### TRY IT
In full and without edits, write out the data that follows.

*** DATA SECTION

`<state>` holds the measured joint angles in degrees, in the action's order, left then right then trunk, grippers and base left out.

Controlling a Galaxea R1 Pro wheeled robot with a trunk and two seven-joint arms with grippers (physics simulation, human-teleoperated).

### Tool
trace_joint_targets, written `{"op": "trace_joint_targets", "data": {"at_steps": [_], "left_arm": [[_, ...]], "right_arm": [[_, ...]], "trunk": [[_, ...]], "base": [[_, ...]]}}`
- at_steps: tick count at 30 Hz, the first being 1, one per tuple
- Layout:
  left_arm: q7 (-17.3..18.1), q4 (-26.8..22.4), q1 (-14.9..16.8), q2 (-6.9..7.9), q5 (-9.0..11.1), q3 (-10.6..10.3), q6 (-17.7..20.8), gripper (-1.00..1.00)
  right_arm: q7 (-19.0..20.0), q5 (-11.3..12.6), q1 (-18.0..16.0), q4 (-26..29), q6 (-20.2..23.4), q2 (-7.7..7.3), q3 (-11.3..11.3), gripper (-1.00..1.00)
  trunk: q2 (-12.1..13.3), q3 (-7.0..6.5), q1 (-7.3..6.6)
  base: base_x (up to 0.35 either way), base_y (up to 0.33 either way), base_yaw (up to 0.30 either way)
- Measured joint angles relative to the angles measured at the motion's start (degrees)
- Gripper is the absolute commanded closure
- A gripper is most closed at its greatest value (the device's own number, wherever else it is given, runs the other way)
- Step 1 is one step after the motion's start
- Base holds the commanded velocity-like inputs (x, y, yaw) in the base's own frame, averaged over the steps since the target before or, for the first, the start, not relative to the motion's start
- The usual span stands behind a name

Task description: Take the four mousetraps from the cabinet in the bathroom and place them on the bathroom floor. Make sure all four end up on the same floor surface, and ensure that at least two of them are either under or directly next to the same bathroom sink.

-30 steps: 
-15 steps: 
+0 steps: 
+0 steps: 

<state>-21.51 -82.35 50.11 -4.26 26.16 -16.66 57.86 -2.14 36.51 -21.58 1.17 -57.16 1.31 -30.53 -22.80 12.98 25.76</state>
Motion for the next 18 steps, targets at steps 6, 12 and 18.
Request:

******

### SOLUTION TO THIS TASK
`<state>` holds the measured joint angles in degrees, in the action's order, left then right then trunk, grippers and base left out.

Controlling a Galaxea R1 Pro wheeled robot with a trunk and two seven-joint arms with grippers (physics simulation, human-teleoperated).

### Tool
trace_joint_targets, written `{"op": "trace_joint_targets", "data": {"at_steps": [_], "left_arm": [[_, ...]], "right_arm": [[_, ...]], "trunk": [[_, ...]], "base": [[_, ...]]}}`
- at_steps: tick count at 30 Hz, the first being 1, one per tuple
- Layout:
  left_arm: q7 (-17.3..18.1), q4 (-26.8..22.4), q1 (-14.9..16.8), q2 (-6.9..7.9), q5 (-9.0..11.1), q3 (-10.6..10.3), q6 (-17.7..20.8), gripper (-1.00..1.00)
  right_arm: q7 (-19.0..20.0), q5 (-11.3..12.6), q1 (-18.0..16.0), q4 (-26..29), q6 (-20.2..23.4), q2 (-7.7..7.3), q3 (-11.3..11.3), gripper (-1.00..1.00)
  trunk: q2 (-12.1..13.3), q3 (-7.0..6.5), q1 (-7.3..6.6)
  base: base_x (up to 0.35 either way), base_y (up to 0.33 either way), base_yaw (up to 0.30 either way)
- Measured joint angles relative to the angles measured at the motion's start (degrees)
- Gripper is the absolute commanded closure
- A gripper is most closed at its greatest value (the device's own number, wherever else it is given, runs the other way)
- Step 1 is one step after the motion's start
- Base holds the commanded velocity-like inputs (x, y, yaw) in the base's own frame, averaged over the steps since the target before or, for the first, the start, not relative to the motion's start
- The usual span stands behind a name

Task description: Take the four mousetraps from the cabinet in the bathroom and place them on the bathroom floor. Make sure all four end up on the same floor surface, and ensure that at least two of them are either under or directly next to the same bathroom sink.

-30 steps: 
-15 steps: 
+0 steps: 
+0 steps: 

<state>-21.51 -82.35 50.11 -4.26 26.16 -16.66 57.86 -2.14 36.51 -21.58 1.17 -57.16 1.31 -30.53 -22.80 12.98 25.76</state>
Motion for the next 18 steps, targets at steps 6, 12 and 18.
Request:

What was produced is the complete output.